# [WHAT IS EXPECTED]
Below are the records; restate word for word the lines from the first through the one containing "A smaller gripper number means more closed", and only those.

Segment Start: DATA FOR THE TASK

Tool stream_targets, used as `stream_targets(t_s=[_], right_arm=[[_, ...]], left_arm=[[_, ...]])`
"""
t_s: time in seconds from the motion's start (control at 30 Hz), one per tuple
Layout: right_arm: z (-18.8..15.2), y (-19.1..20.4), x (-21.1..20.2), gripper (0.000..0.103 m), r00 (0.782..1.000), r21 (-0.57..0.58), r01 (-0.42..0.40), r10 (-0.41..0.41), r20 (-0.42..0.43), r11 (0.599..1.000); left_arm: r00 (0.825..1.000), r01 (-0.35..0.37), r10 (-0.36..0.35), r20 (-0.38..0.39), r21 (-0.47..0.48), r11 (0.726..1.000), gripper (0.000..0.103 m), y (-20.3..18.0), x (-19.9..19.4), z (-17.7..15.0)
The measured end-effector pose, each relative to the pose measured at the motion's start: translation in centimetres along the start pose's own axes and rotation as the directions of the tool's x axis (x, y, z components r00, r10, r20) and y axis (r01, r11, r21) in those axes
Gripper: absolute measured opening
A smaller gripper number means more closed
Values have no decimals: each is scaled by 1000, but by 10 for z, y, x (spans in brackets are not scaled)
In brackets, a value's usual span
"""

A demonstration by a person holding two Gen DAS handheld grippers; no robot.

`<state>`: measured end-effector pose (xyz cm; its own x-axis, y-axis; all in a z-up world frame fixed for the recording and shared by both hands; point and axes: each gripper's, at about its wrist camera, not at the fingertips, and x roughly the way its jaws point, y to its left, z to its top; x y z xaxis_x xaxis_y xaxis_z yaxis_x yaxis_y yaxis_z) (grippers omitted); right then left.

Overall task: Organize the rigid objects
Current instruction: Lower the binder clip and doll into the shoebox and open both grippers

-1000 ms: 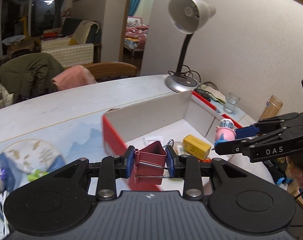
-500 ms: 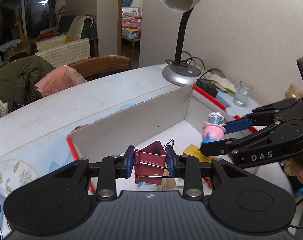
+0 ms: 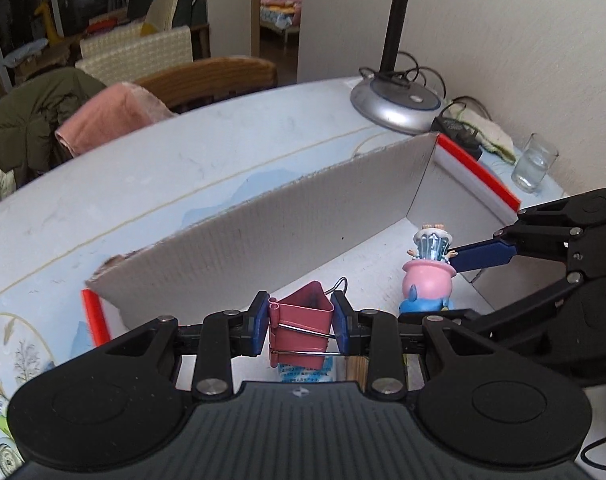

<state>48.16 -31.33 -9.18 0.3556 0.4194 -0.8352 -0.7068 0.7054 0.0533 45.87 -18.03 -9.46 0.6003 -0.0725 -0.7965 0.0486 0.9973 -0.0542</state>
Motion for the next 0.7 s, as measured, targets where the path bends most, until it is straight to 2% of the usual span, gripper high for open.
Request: stream_targets(t_s=[0.33, 0.7], right_arm=[[2, 0, 12, 59, 997, -6, -1, 1, -83, 1000], [2, 0, 6, 64, 998, 12, 10, -10, -70, 1000]], left_arm=[[997, 9, -9, -80, -7, 1000, 31, -2, 18, 3], [995, 15, -18, -102, -27, 1000, 34, 0, 16, 0]])
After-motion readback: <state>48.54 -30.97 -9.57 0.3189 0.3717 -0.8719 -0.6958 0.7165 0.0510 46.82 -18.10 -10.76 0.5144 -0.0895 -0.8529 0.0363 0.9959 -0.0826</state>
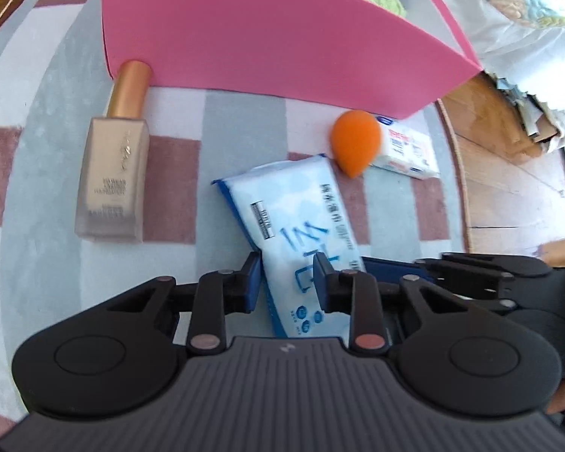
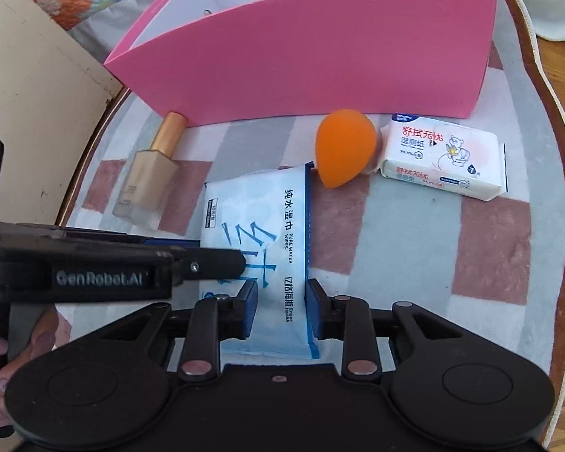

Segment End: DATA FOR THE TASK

# [OUTPUT BELOW]
Tool stream_targets, used as `stream_targets(t_s=[_], right_arm=[[_, ...]], left_arm=[[_, ...]])`
"""
t_s: time in seconds from the motion's start (control at 30 Hz), one per tuple
Layout: right_arm: z (-18.8..15.2), y (-19.1..20.4), x (-21.1..20.2), gripper (0.000..0.103 m), r00 (0.782..1.000), r21 (-0.57..0.58), r01 (-0.42..0.40), r10 (-0.41..0.41), r20 (-0.42..0.43), r11 (0.599..1.000); left_arm: r00 (0.825..1.000), r01 (-0.35..0.37), r10 (-0.36..0.35), r20 (-0.38..0.39), r21 (-0.47..0.48), r11 (0.726..1.000), gripper (0.000..0.103 m), y (-20.3..18.0), x (-19.9..19.4), z (-17.7..15.0)
The measured end-effector pose, each relative to the pose measured at the motion's start: translation in centimetres along the start pose's own axes and rotation as the directions of the tool's x axis (x, y, z components r00, r10, r20) and y axis (r01, r11, r21) in those axes
Gripper: absolute measured opening
A smaller gripper number means more closed

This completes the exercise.